[llvm] [AMDGPU][SDAG] Add target-specific ISD::PTRADD combines (PR #143673)

Thu Jul 10 06:25:08 PDT 2025

================
@@ -15089,42 +15094,116 @@ SDValue SITargetLowering::performPtrAddCombine(SDNode *N,
                                                DAGCombinerInfo &DCI) const {
   SelectionDAG &DAG = DCI.DAG;
   SDLoc DL(N);
+  EVT VT = N->getValueType(0);
   SDValue N0 = N->getOperand(0);
   SDValue N1 = N->getOperand(1);
 
-  if (N1.getOpcode() == ISD::ADD) {
-    // (ptradd x, (add y, z)) -> (ptradd (ptradd x, y), z) if z is a constant,
-    //    y is not, and (add y, z) is used only once.
-    // (ptradd x, (add y, z)) -> (ptradd (ptradd x, z), y) if y is a constant,
-    //    z is not, and (add y, z) is used only once.
-    // The goal is to move constant offsets to the outermost ptradd, to create
-    // more opportunities to fold offsets into memory instructions.
-    // Together with the generic combines in DAGCombiner.cpp, this also
-    // implements (ptradd (ptradd x, y), z) -> (ptradd (ptradd x, z), y)).
-    //
-    // This transform is here instead of in the general DAGCombiner as it can
-    // turn in-bounds pointer arithmetic out-of-bounds, which is problematic for
-    // AArch64's CPA.
-    SDValue X = N0;
-    SDValue Y = N1.getOperand(0);
-    SDValue Z = N1.getOperand(1);
-    if (N1.hasOneUse()) {
-      bool YIsConstant = DAG.isConstantIntBuildVectorOrConstantInt(Y);
-      bool ZIsConstant = DAG.isConstantIntBuildVectorOrConstantInt(Z);
-      if (ZIsConstant != YIsConstant) {
-        // If both additions in the original were NUW, the new ones are as well.
-        SDNodeFlags Flags =
-            (N->getFlags() & N1->getFlags()) & SDNodeFlags::NoUnsignedWrap;
-        if (YIsConstant)
-          std::swap(Y, Z);
+  // The following folds transform PTRADDs into regular arithmetic in cases
+  // where the PTRADD wouldn't be folded as an immediate offset into memory
+  // instructions anyway.
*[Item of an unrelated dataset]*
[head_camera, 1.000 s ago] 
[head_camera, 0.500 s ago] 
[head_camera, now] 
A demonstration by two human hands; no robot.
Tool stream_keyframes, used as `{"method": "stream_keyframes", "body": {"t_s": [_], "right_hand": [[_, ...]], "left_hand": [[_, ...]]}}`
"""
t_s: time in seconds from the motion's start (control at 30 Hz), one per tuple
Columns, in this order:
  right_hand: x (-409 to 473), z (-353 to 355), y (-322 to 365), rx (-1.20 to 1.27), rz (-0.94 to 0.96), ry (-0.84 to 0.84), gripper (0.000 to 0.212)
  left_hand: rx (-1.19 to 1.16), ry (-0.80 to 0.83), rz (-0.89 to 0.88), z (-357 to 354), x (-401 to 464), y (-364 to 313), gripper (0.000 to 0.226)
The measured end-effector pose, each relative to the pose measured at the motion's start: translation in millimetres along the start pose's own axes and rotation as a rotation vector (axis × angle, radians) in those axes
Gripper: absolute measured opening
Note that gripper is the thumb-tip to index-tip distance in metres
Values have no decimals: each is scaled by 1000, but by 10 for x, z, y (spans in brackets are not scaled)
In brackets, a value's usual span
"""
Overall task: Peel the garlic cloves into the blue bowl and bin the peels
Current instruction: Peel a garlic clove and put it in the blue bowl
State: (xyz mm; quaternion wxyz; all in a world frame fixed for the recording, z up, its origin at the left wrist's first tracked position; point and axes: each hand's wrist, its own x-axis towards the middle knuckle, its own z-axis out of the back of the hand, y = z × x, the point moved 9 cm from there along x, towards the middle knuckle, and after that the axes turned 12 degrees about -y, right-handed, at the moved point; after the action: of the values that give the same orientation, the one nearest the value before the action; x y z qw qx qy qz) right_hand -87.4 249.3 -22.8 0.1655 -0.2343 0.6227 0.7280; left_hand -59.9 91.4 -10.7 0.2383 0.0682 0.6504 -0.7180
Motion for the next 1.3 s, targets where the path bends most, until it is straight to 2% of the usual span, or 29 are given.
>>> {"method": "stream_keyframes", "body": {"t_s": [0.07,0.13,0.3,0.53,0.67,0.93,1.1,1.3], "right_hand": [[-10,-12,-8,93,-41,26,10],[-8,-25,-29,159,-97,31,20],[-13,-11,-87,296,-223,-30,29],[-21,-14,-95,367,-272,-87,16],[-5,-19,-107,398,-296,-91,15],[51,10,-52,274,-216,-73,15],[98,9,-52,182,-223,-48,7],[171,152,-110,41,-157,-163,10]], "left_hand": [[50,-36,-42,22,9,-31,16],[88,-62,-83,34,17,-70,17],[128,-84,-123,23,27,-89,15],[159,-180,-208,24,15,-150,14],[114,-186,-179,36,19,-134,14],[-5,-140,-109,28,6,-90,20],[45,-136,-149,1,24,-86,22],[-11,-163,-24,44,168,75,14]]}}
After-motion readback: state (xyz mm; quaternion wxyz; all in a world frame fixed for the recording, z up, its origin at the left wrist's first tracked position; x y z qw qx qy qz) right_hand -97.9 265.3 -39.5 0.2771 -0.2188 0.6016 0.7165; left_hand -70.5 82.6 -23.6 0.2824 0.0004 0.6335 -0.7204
They are target-specific in that other targets might
+  // prefer to not lose information about the pointer arithmetic.
+
+  // Fold (ptradd x, shl(0 - v, k)) -> sub(x, shl(v, k)).
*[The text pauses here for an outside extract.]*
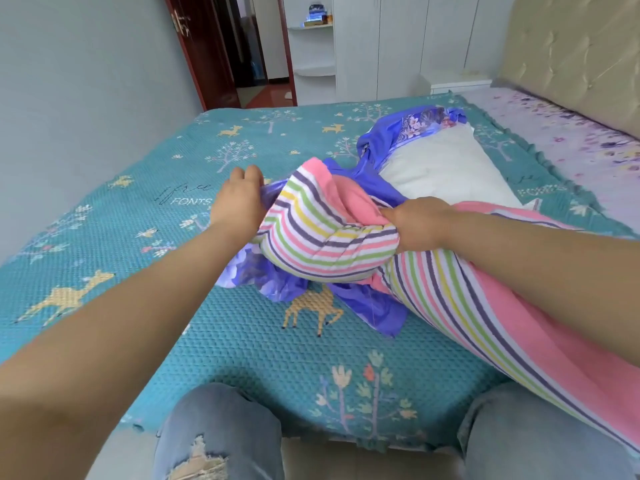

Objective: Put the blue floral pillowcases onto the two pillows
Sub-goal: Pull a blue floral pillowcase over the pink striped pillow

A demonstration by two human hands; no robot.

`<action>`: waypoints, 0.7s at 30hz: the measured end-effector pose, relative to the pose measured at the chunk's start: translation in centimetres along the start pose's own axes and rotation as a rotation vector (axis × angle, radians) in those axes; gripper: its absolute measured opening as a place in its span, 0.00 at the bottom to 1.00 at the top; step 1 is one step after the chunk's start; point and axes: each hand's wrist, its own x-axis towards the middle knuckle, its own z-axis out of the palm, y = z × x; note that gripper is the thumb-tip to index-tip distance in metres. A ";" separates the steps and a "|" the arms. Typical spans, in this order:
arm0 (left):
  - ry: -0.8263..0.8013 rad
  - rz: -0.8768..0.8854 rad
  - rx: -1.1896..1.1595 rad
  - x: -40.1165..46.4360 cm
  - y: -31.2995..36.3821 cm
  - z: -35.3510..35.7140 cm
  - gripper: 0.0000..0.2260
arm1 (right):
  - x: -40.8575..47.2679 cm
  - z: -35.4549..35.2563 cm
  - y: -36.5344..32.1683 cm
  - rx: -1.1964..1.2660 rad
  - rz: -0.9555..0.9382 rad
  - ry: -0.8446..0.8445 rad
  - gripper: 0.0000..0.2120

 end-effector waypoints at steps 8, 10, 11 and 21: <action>-0.244 -0.611 -0.650 -0.9 -4.2 1.4 0.10 | 0.5 0.2 0.5 0.111 0.106 0.008 0.31; -0.237 -0.734 -0.997 -0.9 -3.2 1.1 0.05 | 0.8 0.5 0.7 0.114 0.132 0.005 0.33; -0.252 -0.763 -1.087 -0.9 -2.8 0.9 0.06 | 1.0 0.6 0.8 0.126 0.149 -0.004 0.34; -0.111 -0.179 -0.488 -1.6 4.3 -2.2 0.09 | 1.7 0.9 -0.4 0.054 0.305 -0.108 0.36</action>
+  // Adapted from DAGCombiner::visitADDLikeCommutative.
+  SDValue V, K;
+  if (sd_match(N1, m_Shl(m_Neg(m_Value(V)), m_Value(K)))) {
+    SDValue Inner = DAG.getNode(ISD::SHL, DL, VT, V, K);
+    DCI.AddToWorklist(Inner.getNode());
+    return DAG.getNode(ISD::SUB, DL, VT, N0, Inner);
+  }
+
+  // Fold into Mad64 if the right-hand side is a MUL. Analogous to a fold in
+  // performAddCombine.
+  if (N1.getOpcode() == ISD::MUL) {
+    if (Subtarget->hasMad64_32()) {
+      if (SDValue Folded = tryFoldToMad64_32(N, DCI))
+        return Folded;
+    }
+  }
 
-        SDValue Inner = DAG.getMemBasePlusOffset(X, Y, DL, Flags);
+  // If the 32 low bits of the constant are all zero, there is nothing to fold
+  // into an immediate offset, so it's better to eliminate the unnecessary
+  // addition for the lower 32 bits than to preserve the PTRADD.
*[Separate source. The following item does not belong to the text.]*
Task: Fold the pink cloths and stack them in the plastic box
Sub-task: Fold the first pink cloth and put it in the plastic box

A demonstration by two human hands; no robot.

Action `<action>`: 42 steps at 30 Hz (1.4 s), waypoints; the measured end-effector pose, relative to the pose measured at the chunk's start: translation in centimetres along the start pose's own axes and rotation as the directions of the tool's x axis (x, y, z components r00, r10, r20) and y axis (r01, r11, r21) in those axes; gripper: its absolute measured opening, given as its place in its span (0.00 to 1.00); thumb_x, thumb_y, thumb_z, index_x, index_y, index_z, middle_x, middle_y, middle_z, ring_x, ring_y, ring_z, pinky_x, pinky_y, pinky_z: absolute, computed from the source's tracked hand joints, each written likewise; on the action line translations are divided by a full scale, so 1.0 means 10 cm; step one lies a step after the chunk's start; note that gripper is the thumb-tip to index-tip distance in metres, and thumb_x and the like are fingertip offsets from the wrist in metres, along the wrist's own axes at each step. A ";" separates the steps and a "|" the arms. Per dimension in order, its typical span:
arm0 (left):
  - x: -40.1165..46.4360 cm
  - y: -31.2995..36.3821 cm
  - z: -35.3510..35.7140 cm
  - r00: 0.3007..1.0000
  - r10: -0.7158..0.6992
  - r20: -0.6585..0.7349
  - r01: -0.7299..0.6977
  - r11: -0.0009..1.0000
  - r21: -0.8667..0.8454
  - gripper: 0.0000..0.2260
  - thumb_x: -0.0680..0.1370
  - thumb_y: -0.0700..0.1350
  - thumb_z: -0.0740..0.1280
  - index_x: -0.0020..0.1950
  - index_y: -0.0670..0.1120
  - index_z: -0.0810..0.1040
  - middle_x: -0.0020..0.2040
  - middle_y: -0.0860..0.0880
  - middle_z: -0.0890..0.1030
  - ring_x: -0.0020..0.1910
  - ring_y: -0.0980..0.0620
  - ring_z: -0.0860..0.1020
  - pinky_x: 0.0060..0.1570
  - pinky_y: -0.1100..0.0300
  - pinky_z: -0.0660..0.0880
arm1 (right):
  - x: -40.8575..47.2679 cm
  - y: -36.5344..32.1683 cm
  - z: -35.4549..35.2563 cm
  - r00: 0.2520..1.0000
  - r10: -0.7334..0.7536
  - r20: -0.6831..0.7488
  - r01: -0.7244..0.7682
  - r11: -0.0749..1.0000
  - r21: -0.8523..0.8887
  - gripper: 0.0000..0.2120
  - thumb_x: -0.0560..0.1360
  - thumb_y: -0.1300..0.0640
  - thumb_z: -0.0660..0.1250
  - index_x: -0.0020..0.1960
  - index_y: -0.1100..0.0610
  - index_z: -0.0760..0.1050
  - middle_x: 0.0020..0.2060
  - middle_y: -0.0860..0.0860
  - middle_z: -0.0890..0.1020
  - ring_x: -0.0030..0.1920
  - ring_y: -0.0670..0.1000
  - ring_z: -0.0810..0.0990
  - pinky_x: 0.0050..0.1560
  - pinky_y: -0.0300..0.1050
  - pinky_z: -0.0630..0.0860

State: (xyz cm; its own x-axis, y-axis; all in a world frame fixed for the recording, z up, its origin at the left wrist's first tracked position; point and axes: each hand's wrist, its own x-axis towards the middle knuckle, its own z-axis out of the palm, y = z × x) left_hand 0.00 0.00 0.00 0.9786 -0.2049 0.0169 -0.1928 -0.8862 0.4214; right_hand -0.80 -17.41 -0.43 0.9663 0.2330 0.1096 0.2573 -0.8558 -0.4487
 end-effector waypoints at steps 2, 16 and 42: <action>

+  // Analogous to a fold in performAddCombine.
+  if (VT == MVT::i64) {
+    if (SDValue Folded = foldAddSub64WithZeroLowBitsTo32(N, DCI))
+      return Folded;
+  }
+
+  if (N0.getOpcode() == ISD::PTRADD && N1.getOpcode() == ISD::Constant) {
+    // Fold (ptradd (ptradd GA, v), c) -> (ptradd (ptradd GA, c) v) with
+    // global address GA and constant c, such that c can be folded into GA.
+    SDValue GAValue = N0.getOperand(0);
+    if (const GlobalAddressSDNode *GA =
+            dyn_cast<GlobalAddressSDNode>(GAValue)) {
+      const TargetLowering &TLI = DAG.getTargetLoweringInfo();
+      if (DCI.isBeforeLegalizeOps() && TLI.isOffsetFoldingLegal(GA)) {
----------------
arsenm wrote:

I've never understood exactly what isOffsetFoldingLegal does; does this result in any test changes? Do we do anything meaningful with a global base address here? 

https://github.com/llvm/llvm-project/pull/143673